She shows up like the devil said penance
May 28, 2009 8:11 AM   Subscribe

In Cory Branan's song "Miss Ferfuson," he mentions "a town where you can sum up every girl with just one sentence/give or take the subject or the verb."

What's the sentence?
posted by Number Used Once to Media & Arts (8 answers total)

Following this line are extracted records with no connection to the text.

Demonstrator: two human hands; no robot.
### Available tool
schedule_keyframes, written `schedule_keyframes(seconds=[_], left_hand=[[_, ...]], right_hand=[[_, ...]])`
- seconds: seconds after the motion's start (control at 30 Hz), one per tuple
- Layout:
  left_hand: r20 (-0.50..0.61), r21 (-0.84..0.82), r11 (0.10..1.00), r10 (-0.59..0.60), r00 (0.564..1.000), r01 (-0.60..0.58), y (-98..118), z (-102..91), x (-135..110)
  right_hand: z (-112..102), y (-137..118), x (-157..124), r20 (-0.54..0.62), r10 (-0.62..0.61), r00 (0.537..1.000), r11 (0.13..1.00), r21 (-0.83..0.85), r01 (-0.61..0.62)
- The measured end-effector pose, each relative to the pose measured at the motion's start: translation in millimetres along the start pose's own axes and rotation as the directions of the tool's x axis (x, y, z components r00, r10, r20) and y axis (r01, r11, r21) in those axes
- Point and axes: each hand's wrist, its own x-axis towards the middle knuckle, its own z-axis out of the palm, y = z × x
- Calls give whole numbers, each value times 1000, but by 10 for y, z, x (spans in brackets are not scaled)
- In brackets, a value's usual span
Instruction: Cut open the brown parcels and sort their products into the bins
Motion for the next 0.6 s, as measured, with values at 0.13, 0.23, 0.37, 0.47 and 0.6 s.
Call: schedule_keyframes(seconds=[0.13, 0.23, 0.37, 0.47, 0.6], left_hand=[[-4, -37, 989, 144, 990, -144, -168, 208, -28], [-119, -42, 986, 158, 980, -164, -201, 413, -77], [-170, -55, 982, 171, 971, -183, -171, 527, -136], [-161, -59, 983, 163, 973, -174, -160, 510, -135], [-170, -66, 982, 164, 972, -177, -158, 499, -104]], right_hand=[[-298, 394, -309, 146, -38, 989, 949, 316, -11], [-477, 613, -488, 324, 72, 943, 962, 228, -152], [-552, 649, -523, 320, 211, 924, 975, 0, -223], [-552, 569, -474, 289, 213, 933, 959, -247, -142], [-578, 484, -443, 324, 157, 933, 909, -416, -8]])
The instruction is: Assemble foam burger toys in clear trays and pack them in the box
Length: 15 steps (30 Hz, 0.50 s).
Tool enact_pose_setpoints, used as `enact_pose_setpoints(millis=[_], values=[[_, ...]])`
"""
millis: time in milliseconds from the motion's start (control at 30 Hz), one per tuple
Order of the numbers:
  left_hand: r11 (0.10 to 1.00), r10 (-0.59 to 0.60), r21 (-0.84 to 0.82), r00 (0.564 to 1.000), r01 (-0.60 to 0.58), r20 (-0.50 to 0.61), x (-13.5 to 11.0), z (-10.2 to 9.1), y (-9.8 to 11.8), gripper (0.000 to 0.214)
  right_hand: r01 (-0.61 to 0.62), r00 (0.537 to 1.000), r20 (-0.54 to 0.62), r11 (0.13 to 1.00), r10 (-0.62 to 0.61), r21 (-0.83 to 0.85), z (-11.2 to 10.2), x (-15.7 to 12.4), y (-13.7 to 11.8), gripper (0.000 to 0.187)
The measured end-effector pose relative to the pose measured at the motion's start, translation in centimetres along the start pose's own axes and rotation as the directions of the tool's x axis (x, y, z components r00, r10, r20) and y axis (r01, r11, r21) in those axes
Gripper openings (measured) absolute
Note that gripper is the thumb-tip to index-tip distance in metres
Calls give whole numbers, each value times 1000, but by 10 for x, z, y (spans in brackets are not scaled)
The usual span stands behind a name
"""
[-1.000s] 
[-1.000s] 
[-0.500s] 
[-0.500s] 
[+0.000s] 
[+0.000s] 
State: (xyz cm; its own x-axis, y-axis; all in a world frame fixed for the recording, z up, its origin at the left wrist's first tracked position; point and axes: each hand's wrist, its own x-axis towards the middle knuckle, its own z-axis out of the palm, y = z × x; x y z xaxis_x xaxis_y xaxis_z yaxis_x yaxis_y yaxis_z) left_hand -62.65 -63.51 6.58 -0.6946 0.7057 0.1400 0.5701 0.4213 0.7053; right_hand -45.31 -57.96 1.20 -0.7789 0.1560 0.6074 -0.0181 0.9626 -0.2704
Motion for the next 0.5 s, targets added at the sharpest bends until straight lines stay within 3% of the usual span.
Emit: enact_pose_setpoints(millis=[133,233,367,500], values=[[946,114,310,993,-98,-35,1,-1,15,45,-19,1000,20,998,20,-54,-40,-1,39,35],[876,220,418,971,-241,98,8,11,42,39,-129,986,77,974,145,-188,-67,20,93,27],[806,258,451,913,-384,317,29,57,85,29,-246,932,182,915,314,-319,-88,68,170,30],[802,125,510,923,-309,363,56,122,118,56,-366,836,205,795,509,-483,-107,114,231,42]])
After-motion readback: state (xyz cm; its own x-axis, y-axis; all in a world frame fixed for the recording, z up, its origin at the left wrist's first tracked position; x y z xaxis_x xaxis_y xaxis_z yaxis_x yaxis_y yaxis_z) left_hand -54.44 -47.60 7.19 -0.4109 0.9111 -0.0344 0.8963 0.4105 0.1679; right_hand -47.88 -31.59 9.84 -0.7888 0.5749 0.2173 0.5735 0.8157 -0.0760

This post was deleted for the following reason: nothing personal but AskMe isn't really for party games. You might find people who wanted to play with you over at metachat, or elsewhere. -- jessamyn

 
The way I take that is, each girl can be summed up with one sentence because the girls in this town are not terribly complicated. Not that there is only one sentence that sums up all girls.
posted by amro at 8:15 AM on May 28, 2009


Response by poster: Absolutely, but the other interpretation is also valid. And when I read poetry, I assume that all possible interpretations and ambiguities are intended.
posted by Number Used Once at 8:17 AM on May 28, 2009


I read the same thing as amro. "Give or take the subject or the verb" implies that each girl can be summed up like, "Stacy likes to play piano," "Jill runs on the school track team" and so on.
posted by muddgirl at 8:17 AM on May 28, 2009


I would guess the sentence is something along the lines of:

Subject - verb - description.

Where the subject is any girl in the town, the verb doesn't matter, and you can pick one (probably unflattering) adjective or adverb that can apply to any of them.

So something like:
{Jenny/Amy/Rachel} {is/looks/dresses/acts/sounds} boring.
posted by specialagentwebb at 8:30 AM on May 28, 2009


As Amro said. There is no magic sentence. It means they're uncomplicated.

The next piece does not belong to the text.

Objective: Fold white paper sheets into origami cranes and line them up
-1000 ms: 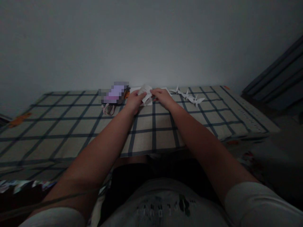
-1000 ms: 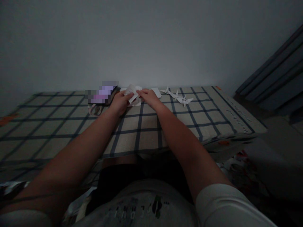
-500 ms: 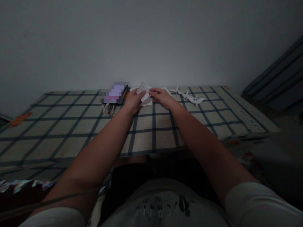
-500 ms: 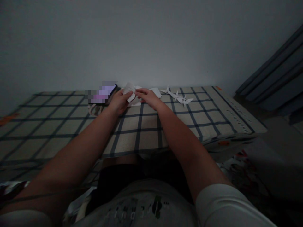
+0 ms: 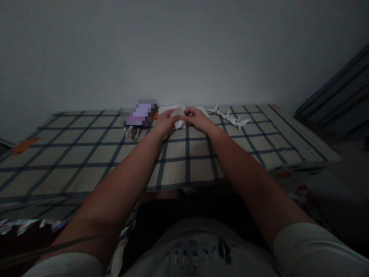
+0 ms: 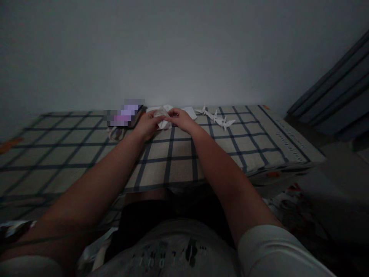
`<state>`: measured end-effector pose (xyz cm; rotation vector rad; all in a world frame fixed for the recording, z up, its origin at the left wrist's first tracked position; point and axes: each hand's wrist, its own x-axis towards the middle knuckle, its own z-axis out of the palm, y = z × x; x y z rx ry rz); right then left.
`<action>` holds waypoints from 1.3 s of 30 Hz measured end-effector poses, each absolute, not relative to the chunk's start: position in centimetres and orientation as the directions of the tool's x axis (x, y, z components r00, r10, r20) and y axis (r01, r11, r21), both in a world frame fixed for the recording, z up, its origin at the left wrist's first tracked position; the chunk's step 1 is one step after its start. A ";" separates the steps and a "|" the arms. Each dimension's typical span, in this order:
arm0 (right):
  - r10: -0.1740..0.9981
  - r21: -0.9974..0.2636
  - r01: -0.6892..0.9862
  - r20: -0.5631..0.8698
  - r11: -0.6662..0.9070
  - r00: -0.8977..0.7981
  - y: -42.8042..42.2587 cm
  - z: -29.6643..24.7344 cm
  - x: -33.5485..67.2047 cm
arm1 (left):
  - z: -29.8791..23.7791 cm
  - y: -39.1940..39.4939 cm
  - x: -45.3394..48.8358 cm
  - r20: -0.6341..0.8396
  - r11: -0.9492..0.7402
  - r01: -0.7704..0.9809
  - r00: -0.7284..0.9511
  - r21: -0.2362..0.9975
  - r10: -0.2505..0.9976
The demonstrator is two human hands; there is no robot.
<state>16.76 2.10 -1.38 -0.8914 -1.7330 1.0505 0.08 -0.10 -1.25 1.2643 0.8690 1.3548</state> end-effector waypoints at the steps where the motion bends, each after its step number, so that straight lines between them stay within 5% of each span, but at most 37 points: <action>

I mean, changing the subject and verb changes the whole sentence anyway. So if you insist, the sentence is just "[girl] [verb] [noun]."

Jill waits tables. Sue is a meter maid. Jo-Beth eats everything.
posted by rokusan at 10:57 AM on May 28, 2009


Response by poster: I suppose I should chastize myself for not asking the question properly. I was hoping for clever and inventive sentences that would fit an unlikely interpretation of the lyrics, not elaboration on the plain meaning of the line.

More "party game" and less "English class," in other words.

(English class party game would probably be best.)
posted by Number Used Once at 1:26 PM on May 28, 2009


Well then, your question is chatfilter.
posted by amro at 1:59 PM on May 28, 2009


Response by poster: I'd hoped to be given answers that consisted of sentences that fit the most absurd interpretation of the quoted lyric. That is not chatfilter. It's a proper question that can be answered.

Albeit a question I must not have framed properly, and that now is a waste of everyone's time. Wonderful.